Я развернул дело о двух комнатах, которые дозволил себе шельмец-солдат и которые с дьявольскою проницательностью открыло акцизное управление, и увидел, что солдат навострился ловко надувать начальство.
— Признаете ли вы себя виновным? — спросил его председатель мирового съезда.
— Нет! — отвечал солдат без зазрения совести. — Эко беда какая, вашебродие, что две каморки я по грехам моим обладил.
— Вы потрудитесь не уклоняться от прямого ответа, — заметили ему.

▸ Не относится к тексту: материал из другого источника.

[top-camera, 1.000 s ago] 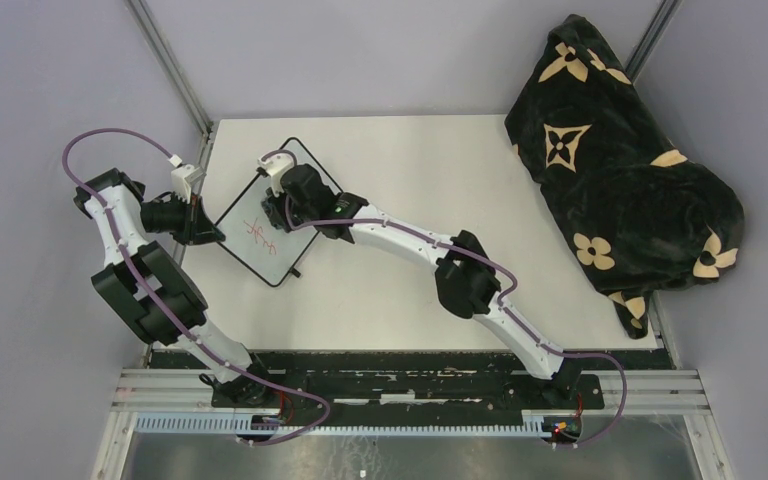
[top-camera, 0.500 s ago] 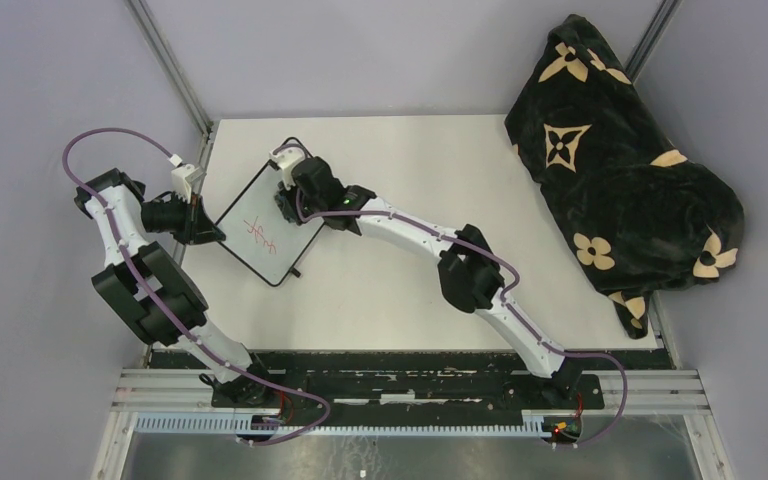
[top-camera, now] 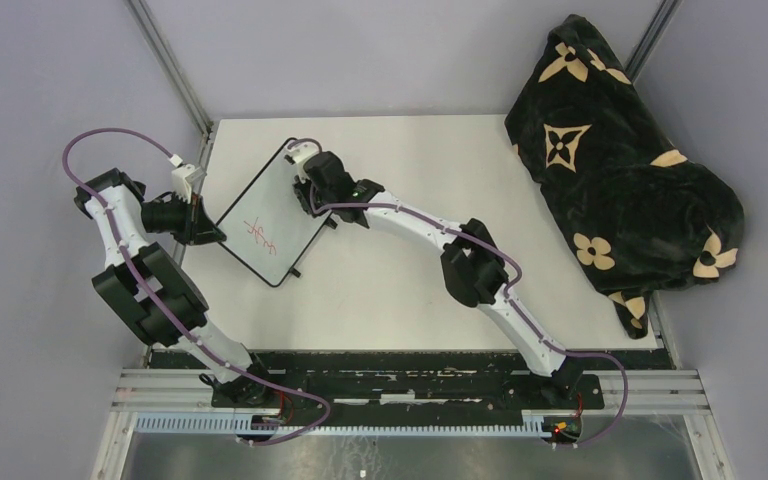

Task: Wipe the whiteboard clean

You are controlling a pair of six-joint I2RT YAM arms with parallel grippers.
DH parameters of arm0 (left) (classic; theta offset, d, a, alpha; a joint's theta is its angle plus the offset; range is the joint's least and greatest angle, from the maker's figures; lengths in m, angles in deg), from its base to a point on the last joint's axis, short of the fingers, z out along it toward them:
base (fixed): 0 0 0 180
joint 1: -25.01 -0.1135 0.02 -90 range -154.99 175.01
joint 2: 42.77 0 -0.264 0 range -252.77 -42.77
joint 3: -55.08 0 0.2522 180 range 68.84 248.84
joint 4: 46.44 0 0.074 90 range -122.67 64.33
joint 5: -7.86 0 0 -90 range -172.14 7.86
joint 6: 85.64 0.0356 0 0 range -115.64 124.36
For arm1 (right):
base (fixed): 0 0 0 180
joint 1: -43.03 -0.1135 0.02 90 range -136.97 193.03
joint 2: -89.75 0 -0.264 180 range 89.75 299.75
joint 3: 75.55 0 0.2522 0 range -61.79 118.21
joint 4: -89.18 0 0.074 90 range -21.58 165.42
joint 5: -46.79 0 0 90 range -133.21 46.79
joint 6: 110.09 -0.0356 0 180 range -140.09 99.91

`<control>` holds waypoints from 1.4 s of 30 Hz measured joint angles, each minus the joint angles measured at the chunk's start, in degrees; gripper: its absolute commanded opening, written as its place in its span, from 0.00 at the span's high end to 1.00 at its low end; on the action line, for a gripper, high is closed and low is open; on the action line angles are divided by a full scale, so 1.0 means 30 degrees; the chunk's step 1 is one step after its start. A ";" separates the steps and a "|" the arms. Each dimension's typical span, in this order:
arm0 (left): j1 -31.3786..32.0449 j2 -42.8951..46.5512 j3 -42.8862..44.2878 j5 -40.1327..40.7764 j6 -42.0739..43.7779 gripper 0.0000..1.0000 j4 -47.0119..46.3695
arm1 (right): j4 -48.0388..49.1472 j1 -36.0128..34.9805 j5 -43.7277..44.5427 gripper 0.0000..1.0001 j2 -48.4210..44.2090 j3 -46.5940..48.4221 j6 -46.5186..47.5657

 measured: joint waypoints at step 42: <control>0.0153 0.0211 -0.0466 0.0408 0.0007 0.97 -0.0175 | 0.0831 -0.4466 -0.2251 0.99 -0.0758 -0.2455 -0.1479</control>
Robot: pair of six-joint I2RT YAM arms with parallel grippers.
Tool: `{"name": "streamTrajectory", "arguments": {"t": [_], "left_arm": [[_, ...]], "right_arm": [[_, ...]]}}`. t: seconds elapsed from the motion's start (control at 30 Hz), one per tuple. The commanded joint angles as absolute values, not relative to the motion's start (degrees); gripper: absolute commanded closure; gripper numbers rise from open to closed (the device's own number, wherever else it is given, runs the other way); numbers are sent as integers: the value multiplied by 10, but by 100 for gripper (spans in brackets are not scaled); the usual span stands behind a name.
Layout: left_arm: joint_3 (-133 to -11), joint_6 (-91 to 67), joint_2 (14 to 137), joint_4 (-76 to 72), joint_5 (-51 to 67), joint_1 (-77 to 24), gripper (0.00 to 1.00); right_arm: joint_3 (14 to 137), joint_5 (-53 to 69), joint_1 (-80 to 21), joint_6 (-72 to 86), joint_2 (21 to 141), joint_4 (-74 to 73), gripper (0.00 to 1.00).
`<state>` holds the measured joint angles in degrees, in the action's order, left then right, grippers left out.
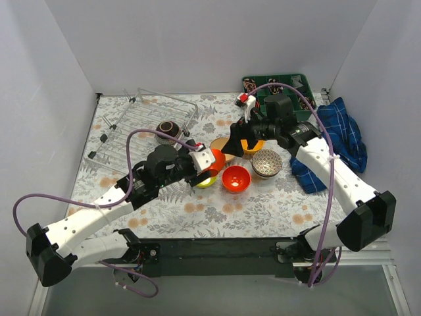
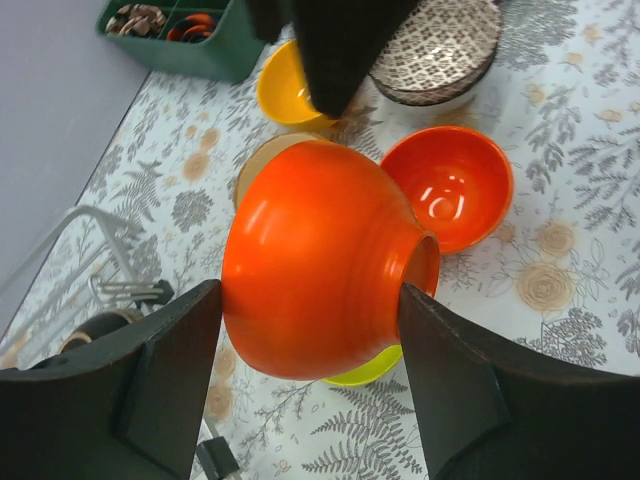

— Я как пред богом! — говорил солдат. — Какая она комната? — каморка. Там всего и есть, что сундук стоит с дрянью со всякою. Перед истинным богом!
Но в одной из толстых книг, лежавших на столе съезда, был пунктик, который давно уже предвидел суетную солдатскую мысль, пунктик о соответственном наказании, каковому солдат и подвергся.
Солдат этот, как оказалось в конце дела, тоже пошел искать правды в сенате.
Крестьянин Бунтовщиков, у которого «обнаружена» была бутыль с наливкой, тоже, каналья, себя виновным не признавал и ударился за правдою в съезд, а потом тоже в сенат.
Разговоры между нами в этот визит были плохи. Иван Куприянов даже не смеялся тому, например, что крестьянин Бунтовщиков или солдат не признавали себя виновными и достигали сената из-за бутылки и из-за свинины.
Пришел какой-то гость, поздоровался и тоже стал рыться в законах, нет ли каких-нибудь кассационных решений.
— Сам никак не найду, — сказал хозяин.
— Эка жалость! А мне было надо.
— Что у вас дело, что ли, какое?
— Да есть маленькое… оскорбление… Один повар сдернул кучера с лавки за ногу.
— А!..
Будучи посторонним свидетелем этих разговоров, я испытывал необыкновенную скуку и наверное не посмел бы, ради ее, в другой раз посетить моего приятеля, если бы сам он не явился ко мне и не сделал предложения проехать с ним недалеко в одну подгородную деревню, где у него было дельце.